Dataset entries
"""

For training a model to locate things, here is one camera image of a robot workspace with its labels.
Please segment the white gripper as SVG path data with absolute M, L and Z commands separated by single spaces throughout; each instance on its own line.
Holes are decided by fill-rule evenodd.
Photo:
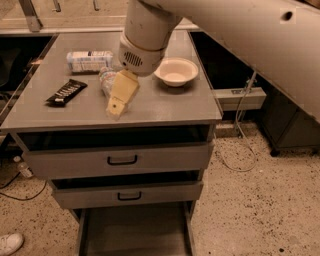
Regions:
M 111 89 L 106 109 L 111 118 L 119 119 L 126 112 L 139 89 L 137 75 L 146 77 L 152 74 L 159 67 L 164 55 L 164 49 L 141 49 L 132 44 L 125 33 L 121 34 L 118 58 L 124 69 L 116 74 Z

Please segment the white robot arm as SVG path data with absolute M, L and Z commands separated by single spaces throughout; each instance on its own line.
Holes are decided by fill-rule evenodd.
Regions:
M 145 77 L 187 19 L 320 122 L 320 10 L 298 0 L 129 0 L 118 58 Z

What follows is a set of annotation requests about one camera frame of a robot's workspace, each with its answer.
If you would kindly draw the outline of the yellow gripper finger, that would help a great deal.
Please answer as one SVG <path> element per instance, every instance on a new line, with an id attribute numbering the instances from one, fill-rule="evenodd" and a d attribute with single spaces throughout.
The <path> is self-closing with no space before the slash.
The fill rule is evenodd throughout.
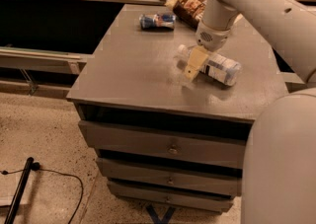
<path id="1" fill-rule="evenodd" d="M 185 76 L 193 81 L 208 60 L 208 51 L 200 45 L 184 47 L 183 53 L 188 57 Z"/>

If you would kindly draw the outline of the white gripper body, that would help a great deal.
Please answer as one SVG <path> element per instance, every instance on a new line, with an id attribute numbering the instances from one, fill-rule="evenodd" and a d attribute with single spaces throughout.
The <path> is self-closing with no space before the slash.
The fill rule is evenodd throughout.
<path id="1" fill-rule="evenodd" d="M 208 27 L 203 21 L 197 26 L 196 40 L 198 45 L 202 45 L 209 51 L 217 51 L 225 45 L 230 31 L 219 31 Z"/>

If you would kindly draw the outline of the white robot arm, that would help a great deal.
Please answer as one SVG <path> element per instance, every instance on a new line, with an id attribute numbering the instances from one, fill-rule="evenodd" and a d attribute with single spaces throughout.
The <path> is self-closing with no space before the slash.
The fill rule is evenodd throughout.
<path id="1" fill-rule="evenodd" d="M 272 47 L 282 80 L 294 85 L 252 125 L 241 224 L 316 224 L 316 14 L 295 0 L 207 0 L 198 49 L 218 51 L 237 16 Z"/>

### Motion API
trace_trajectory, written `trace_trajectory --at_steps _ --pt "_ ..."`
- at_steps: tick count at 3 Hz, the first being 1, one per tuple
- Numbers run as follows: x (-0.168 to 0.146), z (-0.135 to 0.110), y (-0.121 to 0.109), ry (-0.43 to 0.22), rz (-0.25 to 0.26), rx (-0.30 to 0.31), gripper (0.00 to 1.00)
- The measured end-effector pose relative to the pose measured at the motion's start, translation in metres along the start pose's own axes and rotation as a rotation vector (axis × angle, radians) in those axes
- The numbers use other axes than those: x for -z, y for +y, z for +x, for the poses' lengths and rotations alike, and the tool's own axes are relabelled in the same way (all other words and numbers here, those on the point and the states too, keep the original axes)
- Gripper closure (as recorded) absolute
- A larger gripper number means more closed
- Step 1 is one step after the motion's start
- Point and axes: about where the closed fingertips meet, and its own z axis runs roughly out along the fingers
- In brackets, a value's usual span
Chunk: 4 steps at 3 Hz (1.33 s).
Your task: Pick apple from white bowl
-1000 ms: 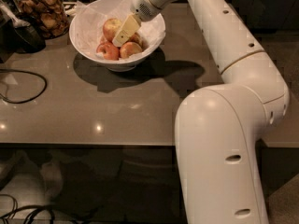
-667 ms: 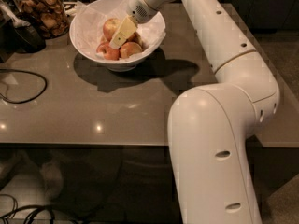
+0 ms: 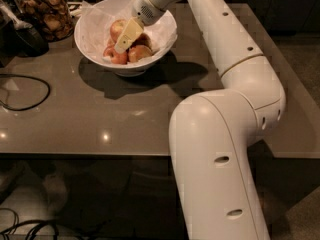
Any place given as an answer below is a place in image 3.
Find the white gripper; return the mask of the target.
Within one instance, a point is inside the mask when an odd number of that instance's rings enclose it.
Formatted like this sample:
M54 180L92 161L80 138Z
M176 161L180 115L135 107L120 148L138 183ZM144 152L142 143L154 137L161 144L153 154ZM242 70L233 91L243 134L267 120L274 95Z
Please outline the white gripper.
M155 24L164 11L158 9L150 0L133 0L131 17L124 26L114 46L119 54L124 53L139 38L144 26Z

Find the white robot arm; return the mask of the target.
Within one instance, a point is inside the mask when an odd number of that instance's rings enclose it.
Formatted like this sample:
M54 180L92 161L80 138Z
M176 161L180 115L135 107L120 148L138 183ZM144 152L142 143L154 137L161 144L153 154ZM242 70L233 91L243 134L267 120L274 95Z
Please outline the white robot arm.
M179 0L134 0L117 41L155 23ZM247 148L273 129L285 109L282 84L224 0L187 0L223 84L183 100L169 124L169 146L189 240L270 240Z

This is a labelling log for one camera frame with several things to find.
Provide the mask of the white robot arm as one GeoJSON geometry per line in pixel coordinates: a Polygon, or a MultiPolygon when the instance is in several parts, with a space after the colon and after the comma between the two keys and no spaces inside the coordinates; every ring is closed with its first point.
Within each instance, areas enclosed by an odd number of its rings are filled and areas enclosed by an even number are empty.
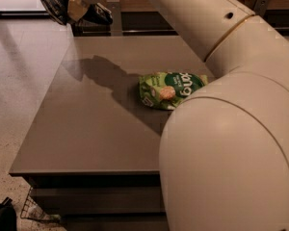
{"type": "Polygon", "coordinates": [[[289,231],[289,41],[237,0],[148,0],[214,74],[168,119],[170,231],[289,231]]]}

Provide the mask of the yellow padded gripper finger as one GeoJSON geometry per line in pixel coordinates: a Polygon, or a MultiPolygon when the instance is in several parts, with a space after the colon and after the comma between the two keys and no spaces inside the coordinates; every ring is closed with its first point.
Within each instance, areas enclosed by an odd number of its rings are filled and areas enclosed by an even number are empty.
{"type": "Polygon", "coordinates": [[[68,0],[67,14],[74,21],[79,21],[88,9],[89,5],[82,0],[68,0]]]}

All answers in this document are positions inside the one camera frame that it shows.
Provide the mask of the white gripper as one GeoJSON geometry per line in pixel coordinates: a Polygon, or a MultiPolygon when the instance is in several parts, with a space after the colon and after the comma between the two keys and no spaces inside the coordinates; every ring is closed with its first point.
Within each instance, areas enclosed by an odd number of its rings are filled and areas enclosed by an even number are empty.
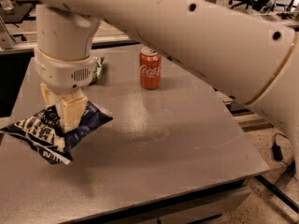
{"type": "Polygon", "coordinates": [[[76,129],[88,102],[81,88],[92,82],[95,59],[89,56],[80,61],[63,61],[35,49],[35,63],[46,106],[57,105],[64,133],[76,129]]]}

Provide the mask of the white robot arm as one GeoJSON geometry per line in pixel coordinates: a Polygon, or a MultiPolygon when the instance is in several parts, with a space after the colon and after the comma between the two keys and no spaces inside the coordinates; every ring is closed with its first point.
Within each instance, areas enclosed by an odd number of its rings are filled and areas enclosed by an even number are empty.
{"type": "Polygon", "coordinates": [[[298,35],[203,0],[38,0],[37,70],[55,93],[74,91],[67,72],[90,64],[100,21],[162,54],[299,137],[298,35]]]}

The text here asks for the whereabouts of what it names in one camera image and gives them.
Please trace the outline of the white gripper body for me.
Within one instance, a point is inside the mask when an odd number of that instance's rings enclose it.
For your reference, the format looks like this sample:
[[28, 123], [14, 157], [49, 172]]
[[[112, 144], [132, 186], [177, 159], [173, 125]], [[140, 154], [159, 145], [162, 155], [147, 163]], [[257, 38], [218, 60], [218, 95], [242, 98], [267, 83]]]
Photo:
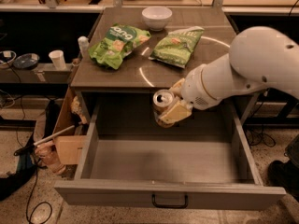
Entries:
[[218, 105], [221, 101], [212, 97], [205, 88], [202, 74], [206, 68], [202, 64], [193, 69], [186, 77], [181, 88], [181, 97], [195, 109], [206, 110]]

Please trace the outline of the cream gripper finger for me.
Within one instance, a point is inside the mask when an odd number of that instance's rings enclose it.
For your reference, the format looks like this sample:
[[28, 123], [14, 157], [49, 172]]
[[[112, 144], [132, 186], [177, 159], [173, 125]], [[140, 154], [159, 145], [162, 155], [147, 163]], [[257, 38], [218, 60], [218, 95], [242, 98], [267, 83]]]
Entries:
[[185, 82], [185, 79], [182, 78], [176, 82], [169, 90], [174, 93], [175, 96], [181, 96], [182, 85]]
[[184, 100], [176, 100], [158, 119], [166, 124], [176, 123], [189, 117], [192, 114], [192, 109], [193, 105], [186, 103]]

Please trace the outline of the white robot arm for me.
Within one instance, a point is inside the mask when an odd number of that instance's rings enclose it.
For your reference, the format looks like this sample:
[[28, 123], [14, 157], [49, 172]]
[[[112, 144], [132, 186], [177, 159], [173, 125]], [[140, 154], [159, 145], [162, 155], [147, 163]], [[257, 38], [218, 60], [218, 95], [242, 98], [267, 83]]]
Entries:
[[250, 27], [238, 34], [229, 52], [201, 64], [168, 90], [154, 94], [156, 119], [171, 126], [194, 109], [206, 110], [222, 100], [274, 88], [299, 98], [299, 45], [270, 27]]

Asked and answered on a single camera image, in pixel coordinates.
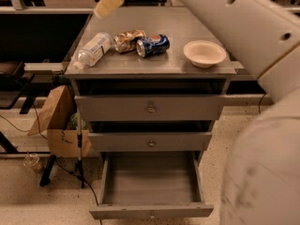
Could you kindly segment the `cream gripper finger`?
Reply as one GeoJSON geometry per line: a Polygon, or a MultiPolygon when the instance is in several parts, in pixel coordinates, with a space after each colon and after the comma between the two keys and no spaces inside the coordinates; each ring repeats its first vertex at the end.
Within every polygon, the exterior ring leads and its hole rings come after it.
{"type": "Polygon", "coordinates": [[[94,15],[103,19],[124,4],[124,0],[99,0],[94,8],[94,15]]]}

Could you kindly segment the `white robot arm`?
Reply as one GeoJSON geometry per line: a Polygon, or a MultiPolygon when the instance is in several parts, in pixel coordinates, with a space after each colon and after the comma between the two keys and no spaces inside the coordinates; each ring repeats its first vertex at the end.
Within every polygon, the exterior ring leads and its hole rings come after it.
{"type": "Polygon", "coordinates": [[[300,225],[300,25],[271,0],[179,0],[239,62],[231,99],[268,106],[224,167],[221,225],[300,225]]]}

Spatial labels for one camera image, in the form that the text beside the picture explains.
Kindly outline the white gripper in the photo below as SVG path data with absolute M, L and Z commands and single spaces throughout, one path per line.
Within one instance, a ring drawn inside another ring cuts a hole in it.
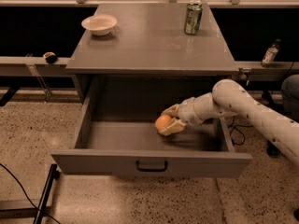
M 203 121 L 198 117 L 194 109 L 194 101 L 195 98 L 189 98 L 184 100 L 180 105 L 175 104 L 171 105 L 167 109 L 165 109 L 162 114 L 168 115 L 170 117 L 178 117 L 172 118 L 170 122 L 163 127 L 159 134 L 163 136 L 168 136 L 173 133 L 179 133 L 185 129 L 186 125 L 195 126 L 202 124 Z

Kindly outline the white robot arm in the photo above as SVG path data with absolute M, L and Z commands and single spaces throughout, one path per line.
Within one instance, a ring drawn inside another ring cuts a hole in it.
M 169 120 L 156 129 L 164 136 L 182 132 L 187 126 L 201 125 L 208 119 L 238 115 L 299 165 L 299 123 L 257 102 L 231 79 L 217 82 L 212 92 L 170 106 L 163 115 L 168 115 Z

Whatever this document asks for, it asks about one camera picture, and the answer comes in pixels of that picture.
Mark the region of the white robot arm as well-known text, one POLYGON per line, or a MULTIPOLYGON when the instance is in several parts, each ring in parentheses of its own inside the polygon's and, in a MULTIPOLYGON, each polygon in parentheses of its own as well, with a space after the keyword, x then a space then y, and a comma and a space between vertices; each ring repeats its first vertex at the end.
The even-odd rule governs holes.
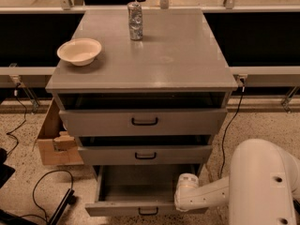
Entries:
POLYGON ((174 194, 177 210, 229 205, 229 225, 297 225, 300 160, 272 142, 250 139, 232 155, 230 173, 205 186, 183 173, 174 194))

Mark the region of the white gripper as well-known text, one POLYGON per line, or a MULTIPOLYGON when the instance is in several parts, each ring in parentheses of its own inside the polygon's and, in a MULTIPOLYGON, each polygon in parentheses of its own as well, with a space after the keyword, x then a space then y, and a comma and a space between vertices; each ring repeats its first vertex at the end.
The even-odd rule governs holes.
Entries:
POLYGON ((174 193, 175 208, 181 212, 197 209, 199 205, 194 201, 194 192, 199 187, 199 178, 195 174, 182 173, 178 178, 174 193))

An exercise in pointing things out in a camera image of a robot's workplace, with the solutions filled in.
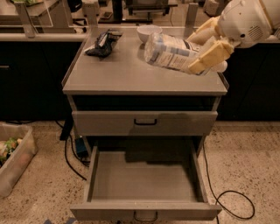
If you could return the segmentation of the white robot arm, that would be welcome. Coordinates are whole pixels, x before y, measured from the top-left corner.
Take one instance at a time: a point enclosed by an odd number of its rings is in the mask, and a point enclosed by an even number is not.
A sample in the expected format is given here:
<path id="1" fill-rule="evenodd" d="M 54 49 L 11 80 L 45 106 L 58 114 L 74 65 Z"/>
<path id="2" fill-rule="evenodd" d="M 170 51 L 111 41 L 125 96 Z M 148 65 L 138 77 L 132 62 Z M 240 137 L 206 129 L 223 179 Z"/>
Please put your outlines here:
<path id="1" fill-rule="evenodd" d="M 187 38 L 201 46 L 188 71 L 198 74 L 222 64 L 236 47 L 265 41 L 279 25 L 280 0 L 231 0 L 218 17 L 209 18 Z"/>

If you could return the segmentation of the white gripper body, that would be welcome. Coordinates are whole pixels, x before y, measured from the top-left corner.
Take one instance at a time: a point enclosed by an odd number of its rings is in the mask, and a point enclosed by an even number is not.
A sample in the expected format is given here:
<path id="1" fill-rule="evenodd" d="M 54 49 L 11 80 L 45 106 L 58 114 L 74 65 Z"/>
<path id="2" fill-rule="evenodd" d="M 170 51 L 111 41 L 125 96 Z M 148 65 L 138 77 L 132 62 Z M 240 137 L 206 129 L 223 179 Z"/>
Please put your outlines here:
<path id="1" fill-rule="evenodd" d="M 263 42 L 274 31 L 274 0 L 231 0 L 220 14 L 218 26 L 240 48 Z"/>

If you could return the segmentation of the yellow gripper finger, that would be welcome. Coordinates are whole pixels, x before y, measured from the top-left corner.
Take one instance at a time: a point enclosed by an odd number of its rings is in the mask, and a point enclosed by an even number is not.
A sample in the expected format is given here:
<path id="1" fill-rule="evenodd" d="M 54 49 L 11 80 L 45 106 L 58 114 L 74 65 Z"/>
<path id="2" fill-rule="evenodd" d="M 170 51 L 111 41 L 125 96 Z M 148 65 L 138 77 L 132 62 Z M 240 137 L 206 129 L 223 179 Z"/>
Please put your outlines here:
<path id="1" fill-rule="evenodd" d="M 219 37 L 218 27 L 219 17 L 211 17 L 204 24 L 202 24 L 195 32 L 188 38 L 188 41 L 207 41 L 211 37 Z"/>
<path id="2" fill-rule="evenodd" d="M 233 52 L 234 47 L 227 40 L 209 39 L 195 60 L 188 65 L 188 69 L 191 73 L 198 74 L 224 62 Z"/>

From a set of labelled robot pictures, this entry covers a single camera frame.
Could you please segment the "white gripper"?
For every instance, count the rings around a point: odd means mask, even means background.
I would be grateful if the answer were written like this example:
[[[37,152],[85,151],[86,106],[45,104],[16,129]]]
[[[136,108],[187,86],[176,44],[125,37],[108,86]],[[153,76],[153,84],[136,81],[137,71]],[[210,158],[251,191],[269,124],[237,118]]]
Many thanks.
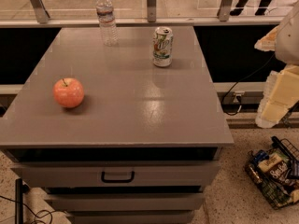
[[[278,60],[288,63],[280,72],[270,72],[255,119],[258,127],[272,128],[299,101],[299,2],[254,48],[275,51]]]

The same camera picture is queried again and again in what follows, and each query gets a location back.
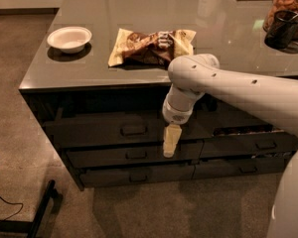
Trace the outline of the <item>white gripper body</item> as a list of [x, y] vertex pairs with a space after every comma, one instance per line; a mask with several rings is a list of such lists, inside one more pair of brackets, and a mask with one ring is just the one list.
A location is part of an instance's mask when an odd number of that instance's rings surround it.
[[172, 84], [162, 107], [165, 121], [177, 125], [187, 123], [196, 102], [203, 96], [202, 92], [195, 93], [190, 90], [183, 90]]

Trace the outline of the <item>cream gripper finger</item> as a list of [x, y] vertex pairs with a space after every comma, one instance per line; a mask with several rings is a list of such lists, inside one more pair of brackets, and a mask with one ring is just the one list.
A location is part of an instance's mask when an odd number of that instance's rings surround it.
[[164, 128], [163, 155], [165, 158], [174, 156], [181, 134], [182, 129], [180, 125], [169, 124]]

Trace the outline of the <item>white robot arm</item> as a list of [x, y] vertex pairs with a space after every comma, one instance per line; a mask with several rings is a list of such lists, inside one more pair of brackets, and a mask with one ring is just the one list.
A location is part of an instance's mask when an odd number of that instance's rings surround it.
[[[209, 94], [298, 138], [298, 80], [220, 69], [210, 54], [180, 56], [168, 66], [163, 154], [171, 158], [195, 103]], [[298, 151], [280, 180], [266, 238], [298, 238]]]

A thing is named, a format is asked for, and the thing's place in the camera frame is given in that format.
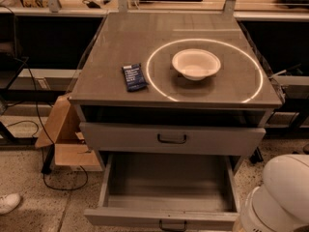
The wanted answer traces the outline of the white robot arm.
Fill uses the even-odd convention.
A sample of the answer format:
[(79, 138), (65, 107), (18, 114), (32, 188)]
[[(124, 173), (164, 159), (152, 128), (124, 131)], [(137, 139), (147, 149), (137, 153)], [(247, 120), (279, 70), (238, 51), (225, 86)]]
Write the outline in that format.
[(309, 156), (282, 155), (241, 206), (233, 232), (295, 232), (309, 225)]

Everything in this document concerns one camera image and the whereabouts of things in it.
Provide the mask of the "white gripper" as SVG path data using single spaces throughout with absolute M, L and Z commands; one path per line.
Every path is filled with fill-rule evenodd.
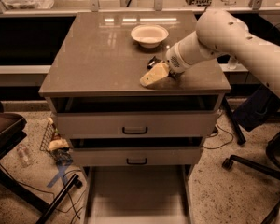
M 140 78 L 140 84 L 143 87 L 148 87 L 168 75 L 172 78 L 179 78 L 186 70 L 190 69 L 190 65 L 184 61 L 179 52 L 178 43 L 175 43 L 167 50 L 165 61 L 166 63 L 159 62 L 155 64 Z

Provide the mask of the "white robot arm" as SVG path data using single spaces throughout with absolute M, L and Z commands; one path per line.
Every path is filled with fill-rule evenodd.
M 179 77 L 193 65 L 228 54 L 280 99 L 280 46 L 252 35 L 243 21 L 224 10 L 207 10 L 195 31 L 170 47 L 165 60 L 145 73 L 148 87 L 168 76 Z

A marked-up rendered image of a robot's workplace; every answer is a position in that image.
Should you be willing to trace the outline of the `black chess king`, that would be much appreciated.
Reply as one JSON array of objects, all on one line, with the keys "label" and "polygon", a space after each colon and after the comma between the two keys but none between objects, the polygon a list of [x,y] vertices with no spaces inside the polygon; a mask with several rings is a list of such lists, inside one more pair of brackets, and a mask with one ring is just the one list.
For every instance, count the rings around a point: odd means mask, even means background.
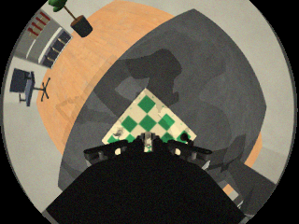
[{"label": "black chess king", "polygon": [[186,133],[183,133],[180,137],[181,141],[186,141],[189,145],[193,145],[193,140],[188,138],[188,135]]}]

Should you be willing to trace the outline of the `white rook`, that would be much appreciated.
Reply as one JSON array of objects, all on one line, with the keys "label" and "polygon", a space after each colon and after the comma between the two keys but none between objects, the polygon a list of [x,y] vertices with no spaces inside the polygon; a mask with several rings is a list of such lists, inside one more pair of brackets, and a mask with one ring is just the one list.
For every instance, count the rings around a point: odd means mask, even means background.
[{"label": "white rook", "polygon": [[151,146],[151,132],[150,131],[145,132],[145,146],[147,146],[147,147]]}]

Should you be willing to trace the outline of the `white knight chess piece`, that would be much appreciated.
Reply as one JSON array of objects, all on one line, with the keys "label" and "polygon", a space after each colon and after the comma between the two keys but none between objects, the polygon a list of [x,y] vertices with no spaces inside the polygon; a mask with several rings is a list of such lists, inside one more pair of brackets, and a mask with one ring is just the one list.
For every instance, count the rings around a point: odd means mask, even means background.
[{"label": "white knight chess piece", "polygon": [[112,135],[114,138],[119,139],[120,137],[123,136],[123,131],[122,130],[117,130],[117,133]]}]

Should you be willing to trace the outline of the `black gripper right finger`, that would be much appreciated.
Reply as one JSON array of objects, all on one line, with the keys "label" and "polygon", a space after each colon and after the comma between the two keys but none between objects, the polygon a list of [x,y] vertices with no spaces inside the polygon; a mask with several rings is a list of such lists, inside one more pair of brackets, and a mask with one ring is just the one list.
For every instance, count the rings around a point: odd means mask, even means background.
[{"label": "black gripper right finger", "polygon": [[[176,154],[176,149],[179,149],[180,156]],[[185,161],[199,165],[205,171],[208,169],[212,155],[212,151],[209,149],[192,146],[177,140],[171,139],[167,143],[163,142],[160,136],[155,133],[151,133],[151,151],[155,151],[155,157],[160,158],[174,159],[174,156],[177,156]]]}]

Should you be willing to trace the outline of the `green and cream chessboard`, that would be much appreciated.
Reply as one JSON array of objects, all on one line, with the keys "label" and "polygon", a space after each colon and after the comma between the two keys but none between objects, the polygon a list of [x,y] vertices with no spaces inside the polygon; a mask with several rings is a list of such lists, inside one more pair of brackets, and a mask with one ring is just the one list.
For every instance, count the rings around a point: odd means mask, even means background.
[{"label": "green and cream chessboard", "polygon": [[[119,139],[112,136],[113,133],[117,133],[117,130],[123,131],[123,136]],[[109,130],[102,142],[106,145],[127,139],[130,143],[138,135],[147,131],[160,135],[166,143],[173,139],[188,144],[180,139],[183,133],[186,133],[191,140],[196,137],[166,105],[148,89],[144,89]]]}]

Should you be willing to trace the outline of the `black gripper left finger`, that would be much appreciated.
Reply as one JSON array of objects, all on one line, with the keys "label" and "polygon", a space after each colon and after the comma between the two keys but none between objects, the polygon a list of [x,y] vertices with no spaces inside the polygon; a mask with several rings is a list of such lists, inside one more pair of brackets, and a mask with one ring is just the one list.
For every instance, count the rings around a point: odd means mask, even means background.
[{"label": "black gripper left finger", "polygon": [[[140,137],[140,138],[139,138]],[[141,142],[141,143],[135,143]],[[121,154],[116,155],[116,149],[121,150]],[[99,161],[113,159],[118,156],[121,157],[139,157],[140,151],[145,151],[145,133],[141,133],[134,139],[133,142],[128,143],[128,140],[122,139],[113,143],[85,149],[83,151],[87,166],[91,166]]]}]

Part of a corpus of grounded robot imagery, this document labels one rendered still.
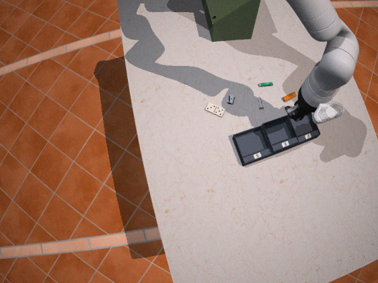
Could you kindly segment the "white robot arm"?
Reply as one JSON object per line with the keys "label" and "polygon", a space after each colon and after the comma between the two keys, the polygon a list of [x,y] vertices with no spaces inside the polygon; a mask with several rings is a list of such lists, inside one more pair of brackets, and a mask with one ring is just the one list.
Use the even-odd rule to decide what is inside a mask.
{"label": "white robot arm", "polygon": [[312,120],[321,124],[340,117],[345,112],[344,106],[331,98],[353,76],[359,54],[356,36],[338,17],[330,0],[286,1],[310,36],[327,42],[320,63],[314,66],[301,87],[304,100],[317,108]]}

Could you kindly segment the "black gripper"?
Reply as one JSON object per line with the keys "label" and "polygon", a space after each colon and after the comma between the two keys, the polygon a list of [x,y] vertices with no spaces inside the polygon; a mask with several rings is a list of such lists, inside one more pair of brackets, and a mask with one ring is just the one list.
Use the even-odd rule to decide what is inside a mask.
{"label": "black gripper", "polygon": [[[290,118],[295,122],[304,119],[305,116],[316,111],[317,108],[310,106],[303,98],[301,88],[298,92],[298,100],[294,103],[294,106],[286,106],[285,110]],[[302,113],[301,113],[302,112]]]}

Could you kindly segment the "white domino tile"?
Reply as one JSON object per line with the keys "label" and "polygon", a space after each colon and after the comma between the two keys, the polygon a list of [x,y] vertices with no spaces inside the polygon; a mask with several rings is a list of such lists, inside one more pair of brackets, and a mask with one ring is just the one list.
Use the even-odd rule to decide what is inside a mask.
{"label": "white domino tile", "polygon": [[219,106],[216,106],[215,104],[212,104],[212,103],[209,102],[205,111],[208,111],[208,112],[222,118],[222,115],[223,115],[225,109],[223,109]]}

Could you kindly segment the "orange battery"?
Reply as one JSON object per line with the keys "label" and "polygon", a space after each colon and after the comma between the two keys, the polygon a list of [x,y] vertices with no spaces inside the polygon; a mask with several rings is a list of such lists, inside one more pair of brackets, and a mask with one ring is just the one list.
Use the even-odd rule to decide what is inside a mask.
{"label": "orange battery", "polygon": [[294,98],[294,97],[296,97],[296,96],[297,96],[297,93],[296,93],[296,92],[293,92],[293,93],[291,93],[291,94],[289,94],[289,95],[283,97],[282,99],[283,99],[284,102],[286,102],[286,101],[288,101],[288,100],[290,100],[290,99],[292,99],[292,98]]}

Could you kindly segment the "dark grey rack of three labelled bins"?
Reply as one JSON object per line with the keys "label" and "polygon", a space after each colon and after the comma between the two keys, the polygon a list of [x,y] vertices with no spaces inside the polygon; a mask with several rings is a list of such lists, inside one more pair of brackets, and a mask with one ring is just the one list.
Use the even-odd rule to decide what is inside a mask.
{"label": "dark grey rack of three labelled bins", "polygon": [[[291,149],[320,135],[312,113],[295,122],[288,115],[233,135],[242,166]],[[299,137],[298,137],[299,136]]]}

"""

[WORK REQUIRED]
Show me every line of the entries above that holds "whereabouts".

[EXERCISE ANSWER]
The text here asks for the whereabouts of what it names in one camera image and gives them.
Everything in this document concerns one camera image and the whereabouts of things in it.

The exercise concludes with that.